India did not say whether anyone else on board survived and Pakistan only provided a base number for those on board.

“The bodies of two army personnel have been recovered. Search continues,” the Indian defence ministry said in a brief statement.

India and Pakistan have been clashing at the tiny de facto border in Kashmir since an attack on an Indian army base on 8 January that New Delhi has blamed on the Pakistan-based Jaish-e-Mohammad (JeM).

Pakistan has denied involvement and accused India of exaggerating the casualties in the base battle to derail peace talks.
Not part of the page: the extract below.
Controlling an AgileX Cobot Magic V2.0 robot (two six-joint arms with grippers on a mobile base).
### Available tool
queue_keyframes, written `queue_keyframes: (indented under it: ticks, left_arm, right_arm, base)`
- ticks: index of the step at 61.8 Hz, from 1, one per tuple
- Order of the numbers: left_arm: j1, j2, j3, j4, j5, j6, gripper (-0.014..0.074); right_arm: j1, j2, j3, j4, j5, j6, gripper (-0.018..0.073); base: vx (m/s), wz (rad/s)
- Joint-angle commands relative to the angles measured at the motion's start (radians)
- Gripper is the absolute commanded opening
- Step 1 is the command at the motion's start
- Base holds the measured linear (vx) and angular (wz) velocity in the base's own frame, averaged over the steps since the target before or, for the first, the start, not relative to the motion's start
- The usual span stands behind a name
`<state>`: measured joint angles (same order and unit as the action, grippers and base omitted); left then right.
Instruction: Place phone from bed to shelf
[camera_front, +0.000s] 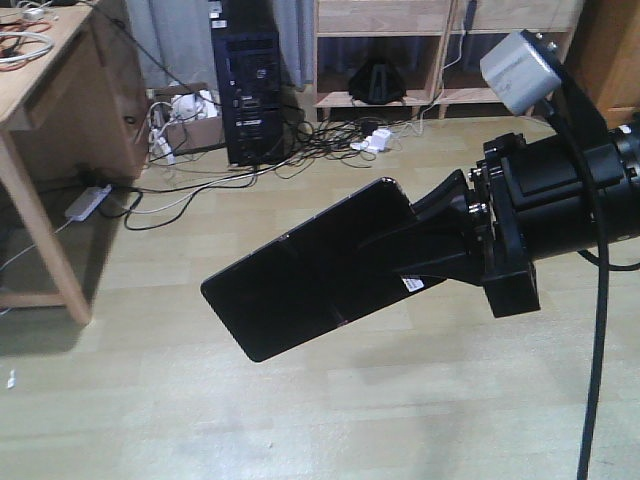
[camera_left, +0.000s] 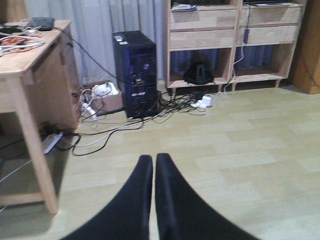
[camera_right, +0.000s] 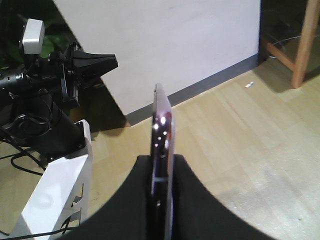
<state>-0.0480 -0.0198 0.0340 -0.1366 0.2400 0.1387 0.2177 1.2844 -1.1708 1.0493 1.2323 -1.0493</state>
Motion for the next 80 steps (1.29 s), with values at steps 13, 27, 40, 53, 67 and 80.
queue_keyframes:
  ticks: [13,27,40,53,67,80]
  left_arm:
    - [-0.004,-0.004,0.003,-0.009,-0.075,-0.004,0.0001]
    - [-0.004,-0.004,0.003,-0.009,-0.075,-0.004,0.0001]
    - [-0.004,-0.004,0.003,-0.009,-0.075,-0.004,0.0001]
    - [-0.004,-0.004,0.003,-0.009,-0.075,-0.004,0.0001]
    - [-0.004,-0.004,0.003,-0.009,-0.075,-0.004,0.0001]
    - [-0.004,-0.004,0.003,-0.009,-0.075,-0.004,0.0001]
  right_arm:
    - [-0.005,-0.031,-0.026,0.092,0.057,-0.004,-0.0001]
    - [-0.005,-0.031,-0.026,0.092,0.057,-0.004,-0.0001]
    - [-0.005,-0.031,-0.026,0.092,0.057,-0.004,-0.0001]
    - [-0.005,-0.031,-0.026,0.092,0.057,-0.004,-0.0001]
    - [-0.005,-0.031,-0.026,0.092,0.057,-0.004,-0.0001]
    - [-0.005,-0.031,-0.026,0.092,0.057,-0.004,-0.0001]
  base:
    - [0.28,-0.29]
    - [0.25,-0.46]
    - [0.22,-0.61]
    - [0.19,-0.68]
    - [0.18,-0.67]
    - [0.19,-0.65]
In the latest episode, Indian troops have used loudspeakers to summon civilian villagers and urge them to flee the area so that they can be picked up in case of any further escalation, officials said.

The aircraft caught fire after crash-landing between Siachen glacier and an army post in the divided Kashmir, army sources told Reuters.

Indian sources said the helicopter was carrying commandos for an operation against insurgent camps on the front line and was flying over the glacier at the time. The terrain in the region is of no use to airliners.

Traditionally, one type of helicopter flies through the icy skies to attack rebels, but more recent campaigns have been limited to short sorties to extract soldiers in steep and inhospitable terrain.

Military helicopters have an extensive history in the region that has cost lives, including when they got entangled in barbed wire in January 2014, leaving four soldiers and six militants dead.